--- What is needed ---
Set the listing down again in full, word for word, with the pictures left out.

--- Source data ---
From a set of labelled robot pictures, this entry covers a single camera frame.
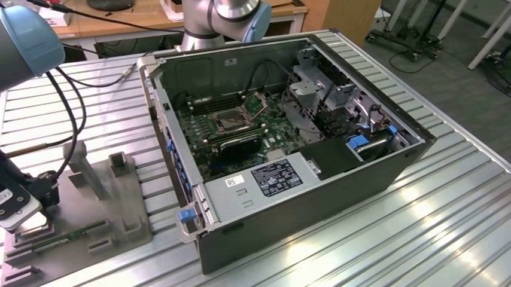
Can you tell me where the black graphics card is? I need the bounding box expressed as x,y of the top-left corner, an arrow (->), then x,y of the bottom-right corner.
191,131 -> 267,168

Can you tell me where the white paper box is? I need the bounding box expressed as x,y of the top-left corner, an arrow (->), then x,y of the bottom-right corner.
159,0 -> 187,22

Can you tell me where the hard disk in blue carrier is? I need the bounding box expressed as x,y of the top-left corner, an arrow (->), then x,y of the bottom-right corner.
346,131 -> 403,164

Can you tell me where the green RAM stick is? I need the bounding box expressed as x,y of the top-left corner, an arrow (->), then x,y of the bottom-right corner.
31,227 -> 91,254

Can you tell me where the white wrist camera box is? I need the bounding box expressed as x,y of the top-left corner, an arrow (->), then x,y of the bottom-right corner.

--- Problem solution ---
From a set of labelled robot pictures, this entry covers a single camera frame.
Can you tell me where the black graphics card is? I need the bounding box expressed as x,y of the top-left corner, an arrow (->), then x,y of the bottom-right corner.
191,131 -> 267,168

Can you tell me where the white paper box is? I need the bounding box expressed as x,y of the top-left corner, an arrow (->), then x,y of the bottom-right corner.
159,0 -> 187,22

Can you tell me where the hard disk in blue carrier is? I need the bounding box expressed as x,y of the top-left corner, an arrow (->), then x,y of the bottom-right corner.
346,131 -> 403,164

Can you tell me where the green RAM stick is? I need the bounding box expressed as x,y of the top-left corner, an arrow (->), then x,y of the bottom-right corner.
31,227 -> 91,254

Can you tell me where the white wrist camera box is? I need the bounding box expressed as x,y of the top-left corner, an arrow (->), then x,y of the bottom-right corner.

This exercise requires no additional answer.